Ultimately, the denazification narrative is less about Ukraine than it is about Russia. Putin is contending with an old Russian anxiety: a country too large and ambiguous to fit neatly into any civilizational category, perpetually insecure about its place in the world, neither European nor Asian, not quite a “developed” country but still trying to be a great power. Russia has always been a conqueror, trafficking in the language of might-makes-right, and Russia needs to feel right again.
None of this is good news for those expecting a quick or lasting peace deal. Mistaking the empirical weakness of the Russian narrative for an actionable chink in the Russian armor has left Western politicians operating on the level of communications during a physical fight. Rather than seeking to debunk Russia’s war propaganda, Western governments should have instead registered that this ideological construction does not permit compromise. There is no common ground between those who believe in a country’s right to decide its own future and those who believe that any territory formerly captured by Russia should be under Russian rule once again. This narrative implicates parts of Europe beyond Ukraine, which is somehow still being downplayed even as Russian drones repeatedly strike NATO territory.

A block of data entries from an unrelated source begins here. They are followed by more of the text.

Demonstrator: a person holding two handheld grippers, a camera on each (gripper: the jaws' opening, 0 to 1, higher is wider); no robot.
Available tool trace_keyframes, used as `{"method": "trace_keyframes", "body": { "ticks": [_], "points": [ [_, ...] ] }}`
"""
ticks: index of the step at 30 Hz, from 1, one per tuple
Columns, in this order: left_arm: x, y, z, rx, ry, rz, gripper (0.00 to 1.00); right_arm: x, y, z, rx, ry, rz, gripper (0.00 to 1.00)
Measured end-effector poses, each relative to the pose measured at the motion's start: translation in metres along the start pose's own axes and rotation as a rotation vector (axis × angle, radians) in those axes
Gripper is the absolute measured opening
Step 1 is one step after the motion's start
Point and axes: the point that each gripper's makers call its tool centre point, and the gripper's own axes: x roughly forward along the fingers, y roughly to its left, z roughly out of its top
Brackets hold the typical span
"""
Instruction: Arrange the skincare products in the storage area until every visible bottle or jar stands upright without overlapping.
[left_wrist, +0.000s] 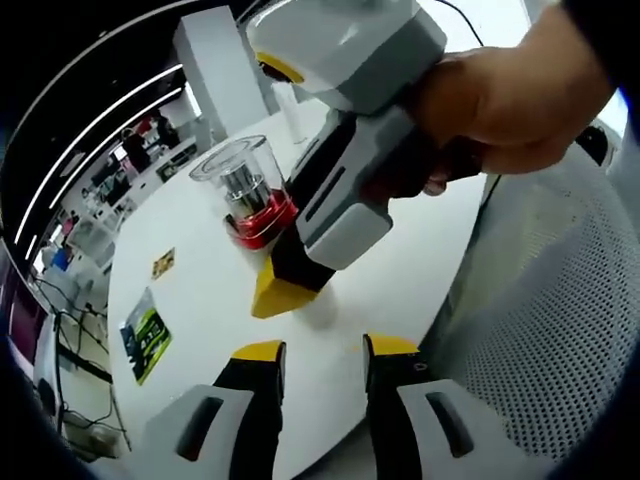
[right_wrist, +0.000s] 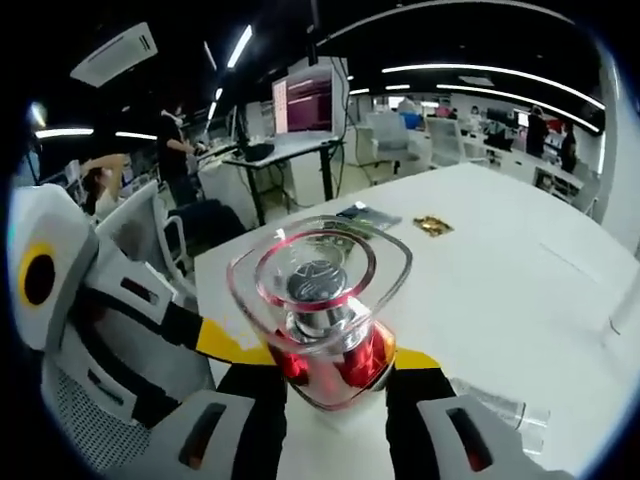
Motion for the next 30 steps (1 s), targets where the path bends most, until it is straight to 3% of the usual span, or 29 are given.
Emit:
{"method": "trace_keyframes", "body": {
  "ticks": [2, 6, 8, 10, 11, 15, 16, 18, 19, 20, 22, 25, 30],
  "points": [
    [-0.001, -0.006, 0.002, -0.036, -0.011, -0.042, 0.30, 0.000, 0.000, 0.001, 0.004, -0.005, -0.003, 0.33],
    [-0.006, -0.024, 0.020, -0.069, -0.102, -0.152, 0.41, 0.001, -0.002, 0.001, 0.010, -0.006, 0.003, 0.32],
    [-0.007, -0.023, 0.014, -0.078, -0.072, -0.155, 0.43, 0.001, -0.003, 0.001, 0.014, -0.006, -0.001, 0.32],
    [-0.008, -0.024, 0.003, -0.023, -0.008, -0.165, 0.45, 0.001, -0.003, 0.002, 0.028, -0.011, -0.007, 0.32],
    [-0.009, -0.021, 0.000, -0.001, 0.001, -0.134, 0.45, 0.001, -0.004, 0.002, 0.037, -0.018, -0.010, 0.32],
    [-0.006, -0.026, -0.005, 0.140, 0.017, -0.132, 0.46, 0.000, -0.003, 0.002, 0.039, -0.023, -0.013, 0.32],
    [-0.002, -0.026, -0.009, 0.140, 0.036, -0.128, 0.46, 0.000, -0.003, 0.002, 0.030, -0.017, -0.010, 0.32],
    [0.004, -0.026, -0.011, 0.043, 0.020, -0.139, 0.46, 0.000, -0.002, 0.001, 0.019, -0.004, -0.010, 0.32],
    [0.005, -0.024, -0.016, 0.033, 0.044, -0.133, 0.45, 0.000, -0.002, 0.001, 0.021, 0.002, -0.009, 0.32],
    [0.004, -0.018, -0.016, 0.053, 0.068, -0.111, 0.45, 0.000, -0.002, 0.001, 0.022, 0.007, -0.008, 0.32],
    [0.002, -0.018, -0.008, 0.071, 0.012, -0.100, 0.40, -0.001, -0.002, 0.001, 0.031, 0.016, -0.006, 0.31],
    [0.001, -0.022, -0.006, 0.108, 0.000, -0.105, 0.32, -0.002, -0.002, 0.001, 0.048, 0.013, 0.000, 0.31],
    [0.001, -0.019, -0.010, 0.103, 0.023, -0.096, 0.33, -0.003, 0.002, 0.003, 0.061, 0.005, 0.019, 0.31]
  ]
}}
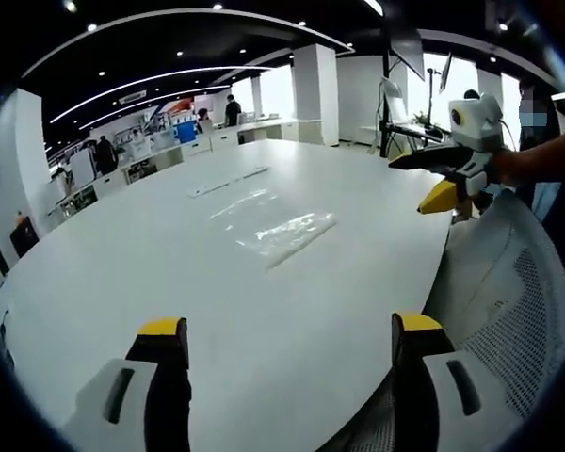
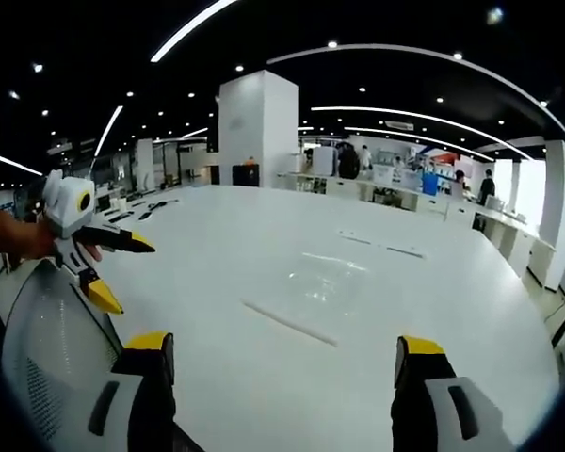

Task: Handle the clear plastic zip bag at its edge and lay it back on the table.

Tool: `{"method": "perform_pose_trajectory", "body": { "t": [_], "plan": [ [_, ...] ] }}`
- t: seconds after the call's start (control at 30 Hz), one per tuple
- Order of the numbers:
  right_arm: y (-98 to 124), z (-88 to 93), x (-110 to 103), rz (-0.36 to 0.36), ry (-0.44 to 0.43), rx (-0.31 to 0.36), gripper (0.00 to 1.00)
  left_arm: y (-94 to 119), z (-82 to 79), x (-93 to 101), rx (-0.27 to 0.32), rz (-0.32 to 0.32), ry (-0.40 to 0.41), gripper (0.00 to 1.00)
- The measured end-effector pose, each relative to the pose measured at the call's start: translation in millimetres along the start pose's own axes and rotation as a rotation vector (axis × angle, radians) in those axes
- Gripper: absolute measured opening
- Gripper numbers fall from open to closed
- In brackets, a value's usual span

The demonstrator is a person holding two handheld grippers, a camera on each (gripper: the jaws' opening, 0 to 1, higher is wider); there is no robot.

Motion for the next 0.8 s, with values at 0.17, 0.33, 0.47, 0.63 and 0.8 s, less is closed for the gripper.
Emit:
{"method": "perform_pose_trajectory", "body": {
  "t": [0.17, 0.33, 0.47, 0.63, 0.8],
  "plan": [
    [0.5, 0.9, -0.7, 0.0, -0.001, 0.001, 0.98, -1.2, 1.5, -1.8, -0.003, 0.003, -0.003, 0.87],
    [0.4, 1.8, 0.4, 0.003, -0.006, 0.001, 0.98, -0.7, 1.2, -3.5, -0.002, 0.0, -0.003, 0.87],
    [0.0, 1.7, 0.6, 0.003, -0.003, 0.003, 0.98, -0.5, 2.6, -5.5, 0.0, -0.002, 0.003, 0.87],
    [1.1, 1.8, -1.5, 0.002, 0.006, 0.005, 0.97, -1.1, 4.6, -5.0, -0.001, -0.004, 0.008, 0.86],
    [2.5, 1.5, -3.8, 0.0, 0.0, 0.001, 0.97, -1.7, 6.6, -4.5, -0.005, 0.0, 0.008, 0.86]
  ]
}}
Point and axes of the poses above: the point that each gripper's makers call its tool centre point, and the gripper's own axes: y roughly backward along the fingers, x roughly to its right, z roughly out of its underside, the point moved 4 cm from there along y, roughly backward along the fingers, and after that the axes turned 9 degrees about y, right-handed, at the moved point
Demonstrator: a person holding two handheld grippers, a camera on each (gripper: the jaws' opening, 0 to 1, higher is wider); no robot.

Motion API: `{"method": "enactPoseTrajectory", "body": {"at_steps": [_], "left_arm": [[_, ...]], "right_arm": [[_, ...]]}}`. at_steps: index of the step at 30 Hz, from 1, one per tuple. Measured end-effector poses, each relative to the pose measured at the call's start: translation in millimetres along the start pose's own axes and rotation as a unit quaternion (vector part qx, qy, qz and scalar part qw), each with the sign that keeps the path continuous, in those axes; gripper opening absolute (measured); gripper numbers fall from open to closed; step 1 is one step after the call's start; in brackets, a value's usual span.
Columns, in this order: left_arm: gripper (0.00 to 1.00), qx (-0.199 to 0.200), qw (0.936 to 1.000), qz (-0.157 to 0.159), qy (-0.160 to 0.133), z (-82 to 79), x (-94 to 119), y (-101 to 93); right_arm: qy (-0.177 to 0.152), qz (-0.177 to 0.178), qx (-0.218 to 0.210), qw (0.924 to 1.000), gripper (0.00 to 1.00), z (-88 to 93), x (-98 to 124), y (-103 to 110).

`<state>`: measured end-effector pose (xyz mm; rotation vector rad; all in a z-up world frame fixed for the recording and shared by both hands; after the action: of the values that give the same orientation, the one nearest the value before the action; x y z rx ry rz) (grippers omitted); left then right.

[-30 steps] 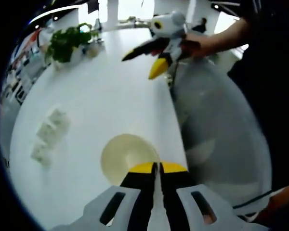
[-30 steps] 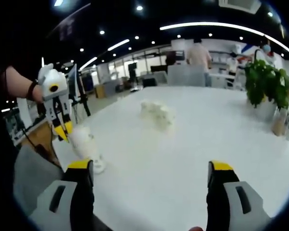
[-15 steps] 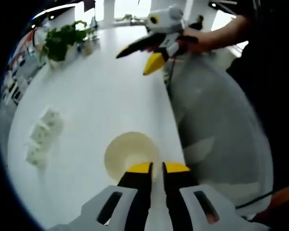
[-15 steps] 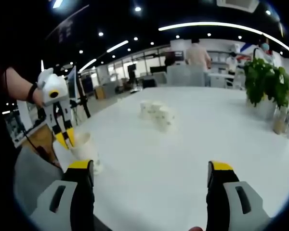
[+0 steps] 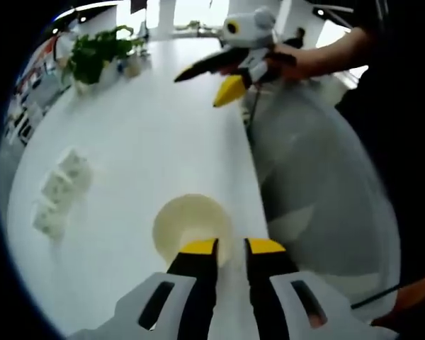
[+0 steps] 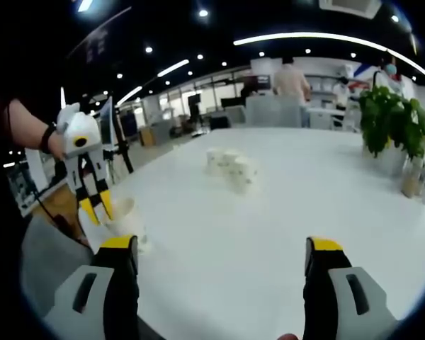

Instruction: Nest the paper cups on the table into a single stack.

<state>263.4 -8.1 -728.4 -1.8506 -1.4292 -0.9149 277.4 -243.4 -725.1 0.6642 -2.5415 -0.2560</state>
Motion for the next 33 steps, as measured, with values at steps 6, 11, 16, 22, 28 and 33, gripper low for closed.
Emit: {"method": "enactPoseTrajectory", "body": {"at_steps": [6,11,16,22,28,33], "left_arm": [[0.14,0.003,0.9999,-0.009,-0.01,-0.6,5.8,1.9],[0.16,0.011,0.9994,-0.022,-0.025,-5.4,9.3,6.0],[0.16,0.025,0.9979,-0.038,-0.046,-9.4,15.6,11.3],[0.17,0.035,0.9947,-0.067,-0.07,-9.8,27.5,19.6],[0.23,0.051,0.9899,-0.094,-0.093,-10.0,36.7,26.5],[0.3,0.065,0.9852,-0.123,-0.1,-5.1,45.2,32.6]], "right_arm": [[0.002,0.0,-0.001,1.0,0.96,0.9,-0.8,-0.5],[0.005,0.0,0.002,1.0,0.96,1.9,-1.2,-0.5],[0.007,0.0,0.003,1.0,0.96,3.5,-1.1,-1.5],[0.008,0.001,0.003,1.0,0.96,4.8,0.1,-0.5],[0.011,0.001,0.005,0.9999,0.96,6.1,0.4,0.4],[0.01,0.001,0.007,0.9999,0.96,6.6,1.0,1.1]]}}
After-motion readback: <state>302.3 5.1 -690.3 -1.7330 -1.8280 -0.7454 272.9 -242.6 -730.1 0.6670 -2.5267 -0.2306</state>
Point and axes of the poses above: the point that each gripper's makers call its tool centre point, and the gripper's own axes: x roughly backward along the fingers, y roughly to its left, z roughly out of its underside, the point moved 4 cm from there along x, roughly backward along the fingers, and after that the axes turned 9 degrees about -x, right-handed, at the moved point
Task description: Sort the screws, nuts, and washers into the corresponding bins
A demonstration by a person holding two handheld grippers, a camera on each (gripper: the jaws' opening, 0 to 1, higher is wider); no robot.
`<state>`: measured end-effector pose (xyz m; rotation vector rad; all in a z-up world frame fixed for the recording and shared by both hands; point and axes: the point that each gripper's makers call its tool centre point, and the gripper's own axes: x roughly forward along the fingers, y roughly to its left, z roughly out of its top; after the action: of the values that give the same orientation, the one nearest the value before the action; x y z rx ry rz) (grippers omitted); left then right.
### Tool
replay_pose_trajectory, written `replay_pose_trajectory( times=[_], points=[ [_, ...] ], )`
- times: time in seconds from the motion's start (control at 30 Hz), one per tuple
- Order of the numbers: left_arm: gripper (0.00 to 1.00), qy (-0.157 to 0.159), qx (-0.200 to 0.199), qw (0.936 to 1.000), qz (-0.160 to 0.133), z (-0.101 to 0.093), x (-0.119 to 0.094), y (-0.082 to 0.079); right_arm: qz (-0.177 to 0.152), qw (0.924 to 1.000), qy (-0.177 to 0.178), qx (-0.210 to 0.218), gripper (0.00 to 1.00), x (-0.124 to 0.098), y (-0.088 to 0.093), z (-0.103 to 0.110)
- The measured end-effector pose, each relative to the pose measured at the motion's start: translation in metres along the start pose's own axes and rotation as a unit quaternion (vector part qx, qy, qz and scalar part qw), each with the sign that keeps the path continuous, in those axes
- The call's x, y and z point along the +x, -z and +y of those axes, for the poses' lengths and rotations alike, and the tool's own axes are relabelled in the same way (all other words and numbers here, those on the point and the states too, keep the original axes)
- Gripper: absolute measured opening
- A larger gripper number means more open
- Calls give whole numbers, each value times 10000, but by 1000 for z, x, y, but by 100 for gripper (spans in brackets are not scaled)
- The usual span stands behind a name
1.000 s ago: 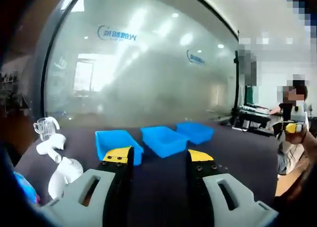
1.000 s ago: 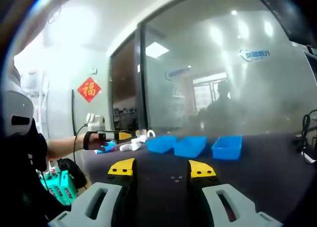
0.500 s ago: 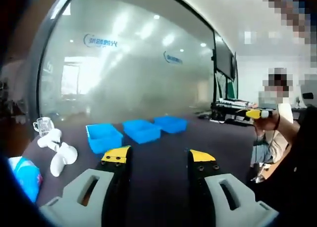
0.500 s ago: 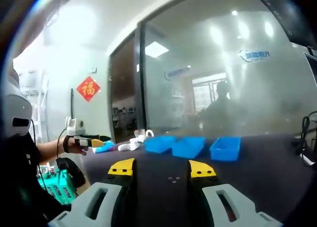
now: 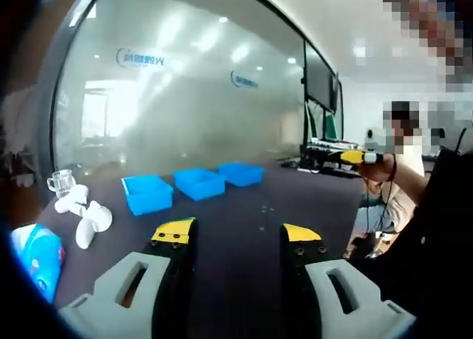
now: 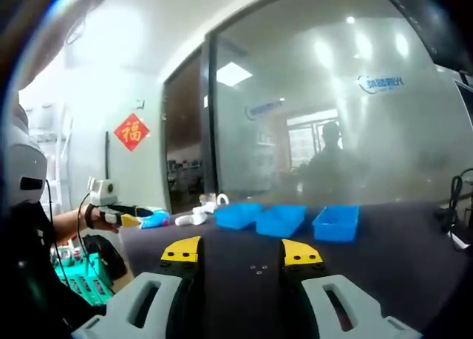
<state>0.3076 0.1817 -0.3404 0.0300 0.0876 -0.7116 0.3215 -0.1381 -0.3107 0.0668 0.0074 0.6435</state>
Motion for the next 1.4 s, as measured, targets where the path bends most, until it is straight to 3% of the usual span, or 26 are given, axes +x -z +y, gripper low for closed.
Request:
replay_pose_trajectory(
  times=[0.27, 0.87, 1.2, 1.4],
  points=[
    [43, 129, 219, 9995, 166, -8, 1, 6, 40, 10000, -57, -10, 36, 2, 3, 3],
    [43, 402, 216, 9982, 398, -19, 6, 11, 118, 9998, -103, -88, 36, 2, 3, 1],
    [43, 262, 196, 9987, 399, -11, 3, 10, 682, 9961, -308, -474, 38, 13, 14, -8],
    [43, 231, 216, 9986, 417, -9, 0, 10, 1083, 9893, -576, -793, 38, 24, 21, -4]
  ],
)
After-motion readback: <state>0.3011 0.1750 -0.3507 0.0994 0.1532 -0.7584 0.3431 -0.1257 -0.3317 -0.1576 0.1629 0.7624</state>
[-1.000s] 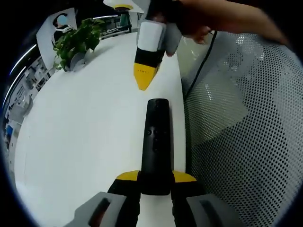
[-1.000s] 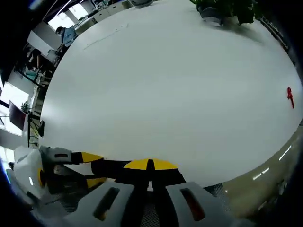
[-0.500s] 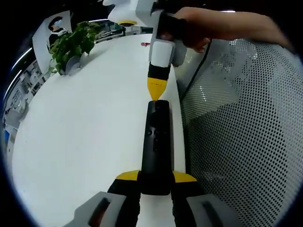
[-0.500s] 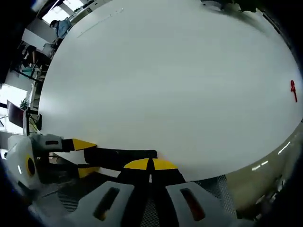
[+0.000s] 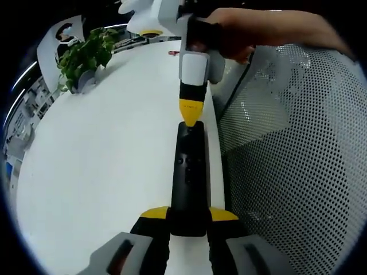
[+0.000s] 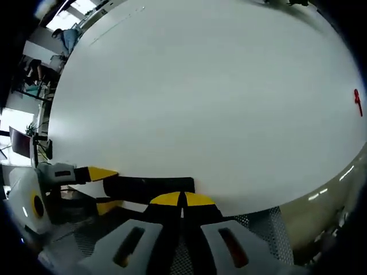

Looking to the future, the Kremlin’s stubborn adherence to Soviet-era narratives tips its hand: Cold War narratives betray Cold War intentions. Russia is signaling that if the West cedes territory to the Kremlin and allows a European country to be divided into East and West, the conflict will continue, just in a different form. This is a posture of long-term territorial revisionism. As the parable goes:
“Meet me in the middle, says the unreasonable man. You step forward, he steps back. Meet me in the middle, says the unreasonable man.”
Emma Isabella Sage is a co-founder of the research software startup LIVINI and a research affiliate at the University of Glasgow. She is a 2025 Young Professionals in Foreign Policy Rising Expert in National Security and a 2026 International Strategy Forum fellow.